In the Old Testament passages, a gold number means that the passage is unique
in the whole Old Testament. Otherwise, all numbers are white in the green boxes.
Intensity of the green boxes in the New Testament passage shows the percentual
match linearly (the darkest green means verbatim match, the lightest green means no match).
Unlike in former blog posts, the Old Testament boxes are always colored with the same
dark green color to emphasize the origin.
- White boxes mean that the corresponding letters do not seem to be part of the quotation but
they are something else: maybe some explanatory text or comments added by the author in the New Testament.
- Grey numbers are used if the letters appear before the given Bible position.
This is usually shown in the introductory parts (or other comments) that precede the quotation.

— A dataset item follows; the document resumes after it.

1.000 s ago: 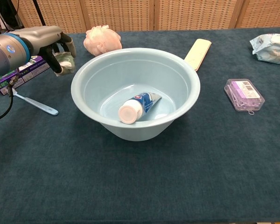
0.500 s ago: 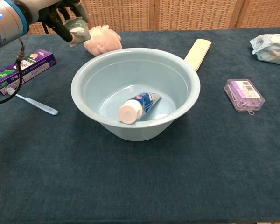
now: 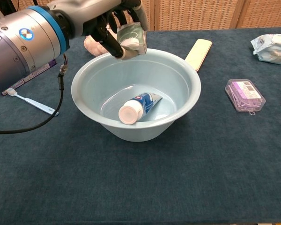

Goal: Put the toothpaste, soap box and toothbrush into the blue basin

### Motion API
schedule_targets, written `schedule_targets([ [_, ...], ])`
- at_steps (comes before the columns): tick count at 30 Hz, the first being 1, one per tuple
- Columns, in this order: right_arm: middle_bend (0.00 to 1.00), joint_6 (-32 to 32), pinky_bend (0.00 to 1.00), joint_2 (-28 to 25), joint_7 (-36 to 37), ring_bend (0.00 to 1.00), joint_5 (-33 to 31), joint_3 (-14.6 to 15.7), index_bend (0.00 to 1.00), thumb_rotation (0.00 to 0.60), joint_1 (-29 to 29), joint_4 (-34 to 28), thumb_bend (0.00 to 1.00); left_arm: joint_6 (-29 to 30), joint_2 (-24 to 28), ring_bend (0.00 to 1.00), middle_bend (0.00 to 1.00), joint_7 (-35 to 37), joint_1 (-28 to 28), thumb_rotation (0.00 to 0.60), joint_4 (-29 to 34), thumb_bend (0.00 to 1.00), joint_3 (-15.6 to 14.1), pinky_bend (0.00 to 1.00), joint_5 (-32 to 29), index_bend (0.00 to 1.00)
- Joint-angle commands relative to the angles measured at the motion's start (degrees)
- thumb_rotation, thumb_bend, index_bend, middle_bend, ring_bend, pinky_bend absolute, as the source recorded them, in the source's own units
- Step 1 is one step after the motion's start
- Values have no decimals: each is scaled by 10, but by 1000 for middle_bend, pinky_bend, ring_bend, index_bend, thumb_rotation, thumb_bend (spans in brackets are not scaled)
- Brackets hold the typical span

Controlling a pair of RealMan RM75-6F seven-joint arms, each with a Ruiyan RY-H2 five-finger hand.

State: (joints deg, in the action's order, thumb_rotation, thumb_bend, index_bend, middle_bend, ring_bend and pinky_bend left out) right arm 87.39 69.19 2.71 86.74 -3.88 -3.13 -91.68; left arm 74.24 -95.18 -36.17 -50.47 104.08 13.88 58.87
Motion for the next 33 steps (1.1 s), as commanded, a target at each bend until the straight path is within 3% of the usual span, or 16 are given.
schedule_targets([
  [1,0,0,215,0,1,0,0,0,210,600,0,0,196,-4,-4,374,363,-19,0,600,4,338,-6,345,-14,741],
  [4,0,0,215,0,0,0,0,0,210,600,0,0,195,-20,7,350,314,-37,-1,600,14,294,-9,345,-39,661],
  [8,0,-1,215,1,-3,0,0,0,210,600,0,-2,196,-37,20,190,120,-48,-2,600,23,234,-11,339,-70,460],
  [13,0,0,215,2,-6,0,2,1,210,600,0,-2,196,-53,33,49,0,-52,-4,600,27,199,-13,230,-87,295],
  [19,0,0,215,2,-5,0,2,0,210,600,0,-2,194,-58,42,3,0,-44,-3,600,29,181,-12,170,-90,217],
  [26,0,-1,215,2,-5,0,2,1,210,600,0,-2,196,-59,68,3,0,-37,3,600,43,181,-11,170,-96,213],
  [33,0,-4,215,4,-13,0,3,2,210,600,-1,-2,196,-77,156,4,0,-43,11,600,79,185,-12,170,-130,228],
])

Unfortunately, in the current version there are no tooltips and there is no way to move
the boxes. Maybe such features will be supported in a future version. In fact, GraphViz
has no support for interactive change of position of the nodes, but tooltips are
quite nicely supported. Hopefully, the Qt developers will
continue
their good work
in improving the software to make these plans possible in the future.
As a second example, here is the visualization diagram for
Matthew 2:6
(this time in light mode):
Clearly, this has a certain complexity, and the use of GraphViz is very beneficial.

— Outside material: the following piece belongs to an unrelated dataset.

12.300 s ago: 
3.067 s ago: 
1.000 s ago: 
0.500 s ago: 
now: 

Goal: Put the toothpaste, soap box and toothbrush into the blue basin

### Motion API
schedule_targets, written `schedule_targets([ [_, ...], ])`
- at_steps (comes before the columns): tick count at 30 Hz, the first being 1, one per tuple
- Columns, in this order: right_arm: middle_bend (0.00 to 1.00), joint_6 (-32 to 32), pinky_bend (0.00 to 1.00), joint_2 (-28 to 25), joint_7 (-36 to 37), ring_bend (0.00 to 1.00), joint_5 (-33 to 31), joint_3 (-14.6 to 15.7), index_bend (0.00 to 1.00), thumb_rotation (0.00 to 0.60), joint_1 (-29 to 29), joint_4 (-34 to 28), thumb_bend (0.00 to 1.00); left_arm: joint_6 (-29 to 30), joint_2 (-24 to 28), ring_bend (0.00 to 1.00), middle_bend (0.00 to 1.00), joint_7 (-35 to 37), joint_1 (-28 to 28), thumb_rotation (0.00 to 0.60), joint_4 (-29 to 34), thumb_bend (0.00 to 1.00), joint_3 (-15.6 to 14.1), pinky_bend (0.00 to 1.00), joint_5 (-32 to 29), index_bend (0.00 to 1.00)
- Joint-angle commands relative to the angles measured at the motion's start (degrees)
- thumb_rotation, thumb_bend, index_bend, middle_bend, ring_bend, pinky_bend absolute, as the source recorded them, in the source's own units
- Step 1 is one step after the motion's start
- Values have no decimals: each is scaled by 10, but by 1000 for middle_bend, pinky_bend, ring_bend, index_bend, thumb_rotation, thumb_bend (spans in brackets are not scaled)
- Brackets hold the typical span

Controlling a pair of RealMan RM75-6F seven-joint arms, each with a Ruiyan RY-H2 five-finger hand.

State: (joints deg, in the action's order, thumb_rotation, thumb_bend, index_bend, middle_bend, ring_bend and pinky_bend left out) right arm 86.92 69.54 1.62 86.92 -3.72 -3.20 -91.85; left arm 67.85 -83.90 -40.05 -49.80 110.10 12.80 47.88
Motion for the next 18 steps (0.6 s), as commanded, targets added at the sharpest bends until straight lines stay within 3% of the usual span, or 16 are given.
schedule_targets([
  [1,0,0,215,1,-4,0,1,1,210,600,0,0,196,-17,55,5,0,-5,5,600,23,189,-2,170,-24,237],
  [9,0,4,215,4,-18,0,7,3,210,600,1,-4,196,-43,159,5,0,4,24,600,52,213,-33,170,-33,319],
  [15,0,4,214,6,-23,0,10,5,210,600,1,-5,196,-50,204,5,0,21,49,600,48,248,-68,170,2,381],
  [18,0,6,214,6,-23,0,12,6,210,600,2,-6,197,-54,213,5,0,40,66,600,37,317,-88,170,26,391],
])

Is this really a milestone?
I think, definitely yes. I can just refrain my former opinion on this:
By having an exact statement that collects all required pieces of information
by using reproducible data, we have a step forward towards scientific discussion.
Now, we have a set of more than 200 scientific statements, all of them checked
in a rigorous mechanical way, and everything is well-documented, by using industry standard methods.
To convince the user (and anyone) that here is something more
than random matching, can be shifted to a pure scientific level.
What next?
I plan to include the following improvements in the future versions (some of these
have already been addressed in newer bibref
versions
2025Jan04
and
2025Jan22):
- Linux and Mac versions.
- Update the HTML/WebAssembly version.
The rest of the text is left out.